- _Prompt_: Go over the records and copy every line with the string "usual".

- _Working data_:
^^^^^^^^^^^^^^^^
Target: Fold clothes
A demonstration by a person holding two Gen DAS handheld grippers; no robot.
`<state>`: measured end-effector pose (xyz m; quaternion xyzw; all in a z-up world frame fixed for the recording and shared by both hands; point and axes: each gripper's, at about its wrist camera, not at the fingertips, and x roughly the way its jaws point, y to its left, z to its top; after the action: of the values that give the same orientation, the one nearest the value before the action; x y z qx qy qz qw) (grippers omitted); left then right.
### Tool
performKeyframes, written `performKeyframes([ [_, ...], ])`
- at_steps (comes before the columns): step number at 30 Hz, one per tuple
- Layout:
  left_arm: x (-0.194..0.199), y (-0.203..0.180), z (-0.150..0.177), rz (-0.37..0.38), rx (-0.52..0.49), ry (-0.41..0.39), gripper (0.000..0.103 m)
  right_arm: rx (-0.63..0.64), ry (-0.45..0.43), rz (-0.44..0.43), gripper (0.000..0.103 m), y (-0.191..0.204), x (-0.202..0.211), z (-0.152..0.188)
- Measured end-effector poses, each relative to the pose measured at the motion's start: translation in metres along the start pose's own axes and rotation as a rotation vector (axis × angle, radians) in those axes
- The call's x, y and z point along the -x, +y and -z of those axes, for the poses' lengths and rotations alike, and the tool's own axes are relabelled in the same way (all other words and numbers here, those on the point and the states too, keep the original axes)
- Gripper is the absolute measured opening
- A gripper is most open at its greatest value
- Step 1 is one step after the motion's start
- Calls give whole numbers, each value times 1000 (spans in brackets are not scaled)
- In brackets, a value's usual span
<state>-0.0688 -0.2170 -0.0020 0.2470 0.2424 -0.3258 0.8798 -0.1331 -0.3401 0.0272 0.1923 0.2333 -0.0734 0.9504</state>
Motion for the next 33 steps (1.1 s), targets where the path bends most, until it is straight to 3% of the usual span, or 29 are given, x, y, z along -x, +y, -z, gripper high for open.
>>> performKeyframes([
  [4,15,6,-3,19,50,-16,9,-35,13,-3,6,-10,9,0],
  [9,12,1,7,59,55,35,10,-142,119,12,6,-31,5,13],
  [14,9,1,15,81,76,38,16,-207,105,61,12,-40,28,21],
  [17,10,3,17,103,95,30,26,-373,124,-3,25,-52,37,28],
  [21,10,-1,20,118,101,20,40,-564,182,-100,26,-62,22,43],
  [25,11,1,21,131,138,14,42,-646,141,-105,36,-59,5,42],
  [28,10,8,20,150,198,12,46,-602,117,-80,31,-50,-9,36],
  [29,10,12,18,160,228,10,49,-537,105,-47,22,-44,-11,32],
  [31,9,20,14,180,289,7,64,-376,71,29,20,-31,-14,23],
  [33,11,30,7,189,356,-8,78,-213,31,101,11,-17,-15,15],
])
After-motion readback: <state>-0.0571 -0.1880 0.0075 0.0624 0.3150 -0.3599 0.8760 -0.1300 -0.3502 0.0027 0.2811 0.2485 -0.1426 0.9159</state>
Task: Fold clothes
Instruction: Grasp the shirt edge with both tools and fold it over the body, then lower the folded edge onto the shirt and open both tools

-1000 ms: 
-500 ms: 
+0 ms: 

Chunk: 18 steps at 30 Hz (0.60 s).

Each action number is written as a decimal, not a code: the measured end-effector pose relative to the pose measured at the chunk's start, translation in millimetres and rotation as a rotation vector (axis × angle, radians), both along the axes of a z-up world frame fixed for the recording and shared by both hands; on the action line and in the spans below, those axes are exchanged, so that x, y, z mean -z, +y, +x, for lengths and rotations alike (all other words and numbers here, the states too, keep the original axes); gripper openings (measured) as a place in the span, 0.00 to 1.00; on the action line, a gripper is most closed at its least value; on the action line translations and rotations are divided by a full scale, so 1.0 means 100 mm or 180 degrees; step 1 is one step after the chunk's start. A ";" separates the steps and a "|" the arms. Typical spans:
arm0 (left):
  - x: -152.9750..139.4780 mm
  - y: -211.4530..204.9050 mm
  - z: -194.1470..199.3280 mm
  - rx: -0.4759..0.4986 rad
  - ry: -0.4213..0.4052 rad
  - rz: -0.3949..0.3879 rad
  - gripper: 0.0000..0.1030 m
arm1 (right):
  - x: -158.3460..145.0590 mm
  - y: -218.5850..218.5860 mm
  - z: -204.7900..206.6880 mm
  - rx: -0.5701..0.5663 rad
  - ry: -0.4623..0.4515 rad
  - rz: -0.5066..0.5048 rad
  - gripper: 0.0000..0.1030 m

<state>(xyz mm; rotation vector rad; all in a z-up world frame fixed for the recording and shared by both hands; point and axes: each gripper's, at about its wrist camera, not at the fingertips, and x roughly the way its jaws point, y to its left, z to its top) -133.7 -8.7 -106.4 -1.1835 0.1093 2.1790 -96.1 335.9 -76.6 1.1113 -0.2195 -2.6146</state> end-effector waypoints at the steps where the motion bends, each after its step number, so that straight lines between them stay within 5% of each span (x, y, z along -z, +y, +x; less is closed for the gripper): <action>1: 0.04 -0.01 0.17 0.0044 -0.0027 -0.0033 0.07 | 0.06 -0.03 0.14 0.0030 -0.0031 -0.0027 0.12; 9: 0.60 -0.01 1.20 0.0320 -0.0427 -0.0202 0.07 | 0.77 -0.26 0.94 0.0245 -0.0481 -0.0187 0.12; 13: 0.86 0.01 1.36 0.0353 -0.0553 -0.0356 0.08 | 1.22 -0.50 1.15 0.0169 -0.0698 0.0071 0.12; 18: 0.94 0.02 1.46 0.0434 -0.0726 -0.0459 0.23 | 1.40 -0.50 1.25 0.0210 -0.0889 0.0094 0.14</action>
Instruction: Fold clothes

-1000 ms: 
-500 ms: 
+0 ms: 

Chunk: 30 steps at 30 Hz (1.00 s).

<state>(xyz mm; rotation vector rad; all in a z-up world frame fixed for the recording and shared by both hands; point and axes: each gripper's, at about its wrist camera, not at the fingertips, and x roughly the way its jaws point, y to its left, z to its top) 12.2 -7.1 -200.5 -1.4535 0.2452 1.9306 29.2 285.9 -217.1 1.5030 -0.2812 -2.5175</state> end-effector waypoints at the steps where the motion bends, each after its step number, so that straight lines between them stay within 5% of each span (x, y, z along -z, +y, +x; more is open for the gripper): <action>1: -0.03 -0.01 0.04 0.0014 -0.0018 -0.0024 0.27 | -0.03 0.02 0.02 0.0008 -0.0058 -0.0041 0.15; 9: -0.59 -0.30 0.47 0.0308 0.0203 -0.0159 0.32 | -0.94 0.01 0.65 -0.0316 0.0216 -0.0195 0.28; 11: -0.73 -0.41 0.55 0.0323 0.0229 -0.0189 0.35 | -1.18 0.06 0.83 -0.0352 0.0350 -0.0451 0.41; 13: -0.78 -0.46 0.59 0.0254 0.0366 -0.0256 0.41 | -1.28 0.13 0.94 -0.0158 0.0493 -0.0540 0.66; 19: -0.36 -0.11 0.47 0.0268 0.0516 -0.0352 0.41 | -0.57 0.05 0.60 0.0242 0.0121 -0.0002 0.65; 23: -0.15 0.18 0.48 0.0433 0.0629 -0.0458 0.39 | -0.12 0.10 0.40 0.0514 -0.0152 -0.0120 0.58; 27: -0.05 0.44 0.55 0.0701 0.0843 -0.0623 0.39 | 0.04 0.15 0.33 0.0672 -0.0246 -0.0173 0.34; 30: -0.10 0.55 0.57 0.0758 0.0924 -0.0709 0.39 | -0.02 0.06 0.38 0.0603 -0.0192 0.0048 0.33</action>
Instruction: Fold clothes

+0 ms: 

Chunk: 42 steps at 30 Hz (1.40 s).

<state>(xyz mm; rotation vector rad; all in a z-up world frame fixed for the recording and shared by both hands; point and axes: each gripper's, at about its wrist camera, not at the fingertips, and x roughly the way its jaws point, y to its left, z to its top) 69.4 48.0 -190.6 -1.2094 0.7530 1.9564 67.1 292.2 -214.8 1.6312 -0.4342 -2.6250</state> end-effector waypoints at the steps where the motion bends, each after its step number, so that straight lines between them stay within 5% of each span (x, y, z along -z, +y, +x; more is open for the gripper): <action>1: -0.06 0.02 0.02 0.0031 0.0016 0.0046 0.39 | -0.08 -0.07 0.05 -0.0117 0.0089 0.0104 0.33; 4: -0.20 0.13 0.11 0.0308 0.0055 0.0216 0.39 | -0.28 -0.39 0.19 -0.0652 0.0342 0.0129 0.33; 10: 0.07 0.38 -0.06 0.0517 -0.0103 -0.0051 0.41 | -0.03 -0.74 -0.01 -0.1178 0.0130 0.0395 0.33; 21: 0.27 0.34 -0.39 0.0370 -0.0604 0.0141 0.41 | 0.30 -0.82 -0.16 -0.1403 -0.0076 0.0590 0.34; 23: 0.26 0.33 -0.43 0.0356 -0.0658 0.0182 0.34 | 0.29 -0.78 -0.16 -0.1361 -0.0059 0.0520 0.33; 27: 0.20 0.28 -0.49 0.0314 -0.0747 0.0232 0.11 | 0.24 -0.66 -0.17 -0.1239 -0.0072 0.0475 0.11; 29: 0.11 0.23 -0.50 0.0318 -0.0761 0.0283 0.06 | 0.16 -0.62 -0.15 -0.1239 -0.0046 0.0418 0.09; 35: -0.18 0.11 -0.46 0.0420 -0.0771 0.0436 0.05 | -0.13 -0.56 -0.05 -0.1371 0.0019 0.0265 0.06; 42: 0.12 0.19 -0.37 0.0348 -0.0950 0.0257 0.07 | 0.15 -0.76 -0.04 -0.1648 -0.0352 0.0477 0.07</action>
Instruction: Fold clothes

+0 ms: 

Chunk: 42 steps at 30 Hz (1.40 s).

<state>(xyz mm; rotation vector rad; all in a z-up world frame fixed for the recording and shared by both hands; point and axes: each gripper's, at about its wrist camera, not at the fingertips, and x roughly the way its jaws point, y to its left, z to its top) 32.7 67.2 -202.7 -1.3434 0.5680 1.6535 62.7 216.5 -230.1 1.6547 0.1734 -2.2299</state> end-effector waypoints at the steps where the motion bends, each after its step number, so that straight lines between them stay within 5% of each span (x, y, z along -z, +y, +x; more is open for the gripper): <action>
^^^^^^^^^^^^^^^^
- _Answer section_:
- In brackets, a value's usual span
Motion for the next 33 steps (1.1 s), targets where the path bends most, until it is straight to 3% of the usual span, or 29 are given, x, y, z along -x, +y, -z, gripper high for open.

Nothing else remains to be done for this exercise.